Oracle Cloud Infrastructure Documentation

Rotating a Key

Learn how to rotate a key by creating a new key version.

When you create a new key version of a master encryption key, the KMS service rotates the key version in use for the key. The service can generate the key material for the new key version, or you can import your own key material. When importing a key you must use a wrapping key to wrap the key material. However, you can't create, delete or rotate a wrapping key. For more information about key rotation, see Key Versions & Rotations in the the Key and Secret Management Concepts topic.

Automatic Key Rotation

For keys created in virtual private vaults, you can enable automatic key rotation. See the Automatic Key Rotation section of the Key and Secret Management Concepts topic for details. This option can be enabled during key creation, or enabled after a key is created. See Enabling and Updating Auto Key Rotation for instructions on updating auto-rotation settings, and Creating a Master Encryption Key for instructions on creating a new key with automatic rotation enabled.

Manual Key Rotation

Use the instructions in the following sections to manually rotate a key using the Console, CLI, or API.

    1. On the Master Encryption Keys list page, find the key that you want to work with. If you need help finding the list page, see Listing Keys.
    2. In the key list, select Actions menu Actions Menu and then select Rotate key.
    3. In the Confirm dialog box, enable Import External key version to import the key materials and key versions and allow Key Management Service to use a copy of it.
    4. Select Rotate Key.
      Note

      Cryptographic operations involving objects that were encrypted with the previous version of this key continue to use the older key version. You can re-encrypt those objects with the current key version if you prefer

  • use the oci kms management key-version create command and required parameters to rotate a key.

    oci kms management key-version create --key-id <target_key_id> --endpoint <kmsmanagement_endpoint> [OPTIONS]

    Cryptographic operations involving objects that were encrypted with the previous version of this key will continue to use the older key version. You can re-encrypt those objects with the current key version if you prefer.

    For a complete list of parameters and values for CLI commands, see the CLI Command Reference.

  • Use the CreateKeyVersion API with the Management Endpoint to rotate a master encryption key.

    Note

    The Management Endpoint is used for management operations including Create, Update, List, Get, and Delete. The Management Endpoint is also called the control plane URL or the KMSMANAGEMENT endpoint.
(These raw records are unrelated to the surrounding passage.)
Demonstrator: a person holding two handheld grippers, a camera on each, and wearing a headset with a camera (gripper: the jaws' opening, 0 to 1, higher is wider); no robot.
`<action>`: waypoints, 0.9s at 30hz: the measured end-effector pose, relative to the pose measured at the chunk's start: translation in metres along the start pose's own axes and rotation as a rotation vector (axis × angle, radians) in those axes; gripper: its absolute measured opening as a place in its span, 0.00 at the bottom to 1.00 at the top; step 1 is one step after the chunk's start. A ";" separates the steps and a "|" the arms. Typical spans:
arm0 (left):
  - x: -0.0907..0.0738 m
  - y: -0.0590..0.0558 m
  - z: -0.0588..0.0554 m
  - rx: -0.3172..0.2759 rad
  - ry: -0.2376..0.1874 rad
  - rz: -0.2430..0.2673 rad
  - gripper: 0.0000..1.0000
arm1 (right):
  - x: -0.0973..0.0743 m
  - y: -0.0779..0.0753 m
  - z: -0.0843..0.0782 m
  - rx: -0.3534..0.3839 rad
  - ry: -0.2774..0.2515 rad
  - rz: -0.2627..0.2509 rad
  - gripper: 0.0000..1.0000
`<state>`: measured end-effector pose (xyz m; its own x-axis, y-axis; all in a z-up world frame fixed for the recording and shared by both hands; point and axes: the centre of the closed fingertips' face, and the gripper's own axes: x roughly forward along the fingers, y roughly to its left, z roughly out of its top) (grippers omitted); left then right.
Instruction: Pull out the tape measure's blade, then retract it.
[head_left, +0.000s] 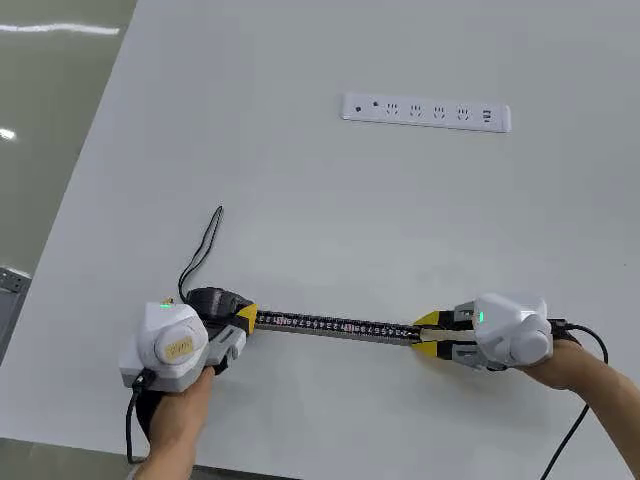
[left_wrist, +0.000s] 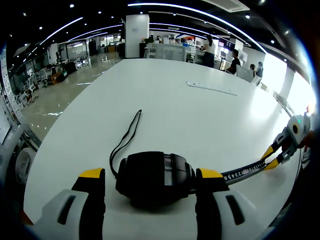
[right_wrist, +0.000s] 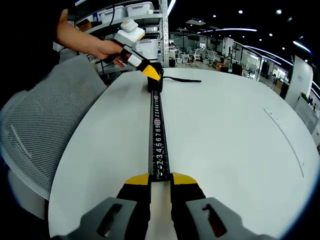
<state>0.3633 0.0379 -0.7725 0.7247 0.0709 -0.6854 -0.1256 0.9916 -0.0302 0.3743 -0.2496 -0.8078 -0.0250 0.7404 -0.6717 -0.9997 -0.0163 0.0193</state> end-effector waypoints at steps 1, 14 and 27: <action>0.001 0.000 0.000 -0.003 0.002 0.000 0.71 | 0.000 0.000 0.000 0.002 -0.001 0.000 0.13; 0.002 -0.007 -0.003 0.019 0.019 0.043 0.63 | -0.001 0.000 0.001 -0.001 -0.005 -0.007 0.13; 0.003 -0.006 -0.006 0.072 0.027 0.067 0.65 | -0.001 0.001 0.001 -0.019 0.003 -0.011 0.13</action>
<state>0.3624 0.0313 -0.7790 0.6979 0.1354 -0.7033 -0.1232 0.9900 0.0684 0.3736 -0.2496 -0.8067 -0.0136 0.7384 -0.6743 -0.9998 -0.0208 -0.0026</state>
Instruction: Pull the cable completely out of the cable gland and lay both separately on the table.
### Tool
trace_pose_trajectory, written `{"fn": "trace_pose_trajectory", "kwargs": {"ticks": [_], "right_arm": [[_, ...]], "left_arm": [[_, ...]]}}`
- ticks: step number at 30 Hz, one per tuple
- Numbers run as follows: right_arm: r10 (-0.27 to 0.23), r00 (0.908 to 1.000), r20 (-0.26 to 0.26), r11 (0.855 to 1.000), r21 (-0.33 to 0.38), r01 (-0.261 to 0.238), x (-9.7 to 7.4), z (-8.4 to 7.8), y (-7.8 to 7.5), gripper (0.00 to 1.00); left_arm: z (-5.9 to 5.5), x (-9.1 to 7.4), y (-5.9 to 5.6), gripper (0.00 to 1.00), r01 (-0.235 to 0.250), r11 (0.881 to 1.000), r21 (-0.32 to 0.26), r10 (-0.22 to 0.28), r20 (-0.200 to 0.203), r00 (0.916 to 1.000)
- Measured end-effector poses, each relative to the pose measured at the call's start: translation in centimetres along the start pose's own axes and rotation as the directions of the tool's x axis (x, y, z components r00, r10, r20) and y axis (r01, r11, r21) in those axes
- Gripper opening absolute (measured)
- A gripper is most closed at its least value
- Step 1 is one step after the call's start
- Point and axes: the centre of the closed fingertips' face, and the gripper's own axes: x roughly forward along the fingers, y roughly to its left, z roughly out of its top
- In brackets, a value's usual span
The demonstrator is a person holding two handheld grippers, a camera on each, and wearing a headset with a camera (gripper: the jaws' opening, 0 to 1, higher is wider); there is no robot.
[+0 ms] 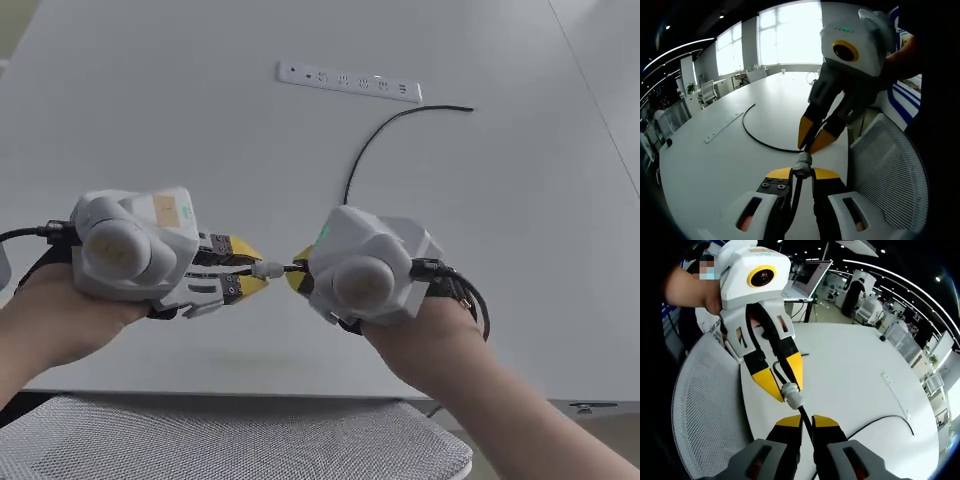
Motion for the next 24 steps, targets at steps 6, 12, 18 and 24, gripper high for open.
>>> {"fn": "trace_pose_trajectory", "kwargs": {"ticks": [6,12,18,24], "right_arm": [[0.000,0.9999,0.010,0.998,0.057,0.000,-0.2,-0.1,-0.3,0.02],[-0.004,0.9999,0.016,0.994,0.109,0.003,-0.2,-0.2,-0.3,0.01],[-0.030,0.9995,-0.007,0.985,0.167,0.031,-0.4,-1.7,-1.3,0.01],[-0.024,0.9994,-0.024,0.959,0.280,0.030,-0.2,-3.4,-1.7,0.01]], "left_arm": [[0.4,0.0,0.1,0.15,-0.005,1.000,-0.005,0.005,0.017,0.9998],[0.5,0.0,0.1,0.15,-0.005,1.000,0.001,0.005,0.021,0.9998],[0.0,-0.5,0.5,0.15,-0.014,1.000,-0.005,0.014,0.012,0.9998],[-0.2,-0.7,0.3,0.15,-0.020,1.000,-0.008,0.020,0.008,0.9998]]}}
    The Cryptographic Endpoint is used for cryptographic operations including Encrypt, Decrypt, Generate Data Encryption Key, Sign, and Verify. The Cryptographic Endpoint is also called the data plane URL or the KMSCRYPTO endpoint.

    You can find the management and cryptographic endpoints in a vault's details metadata. See Getting a Vault's Details for instructions.

    For regional endpoints for the Key Management, Secret Management, and Secret Retrieval APIs, see API Reference and Endpoints.

    For information about using the API and signing requests, see REST API documentation and Security Credentials. For information about SDKs, see SDKs and the CLI.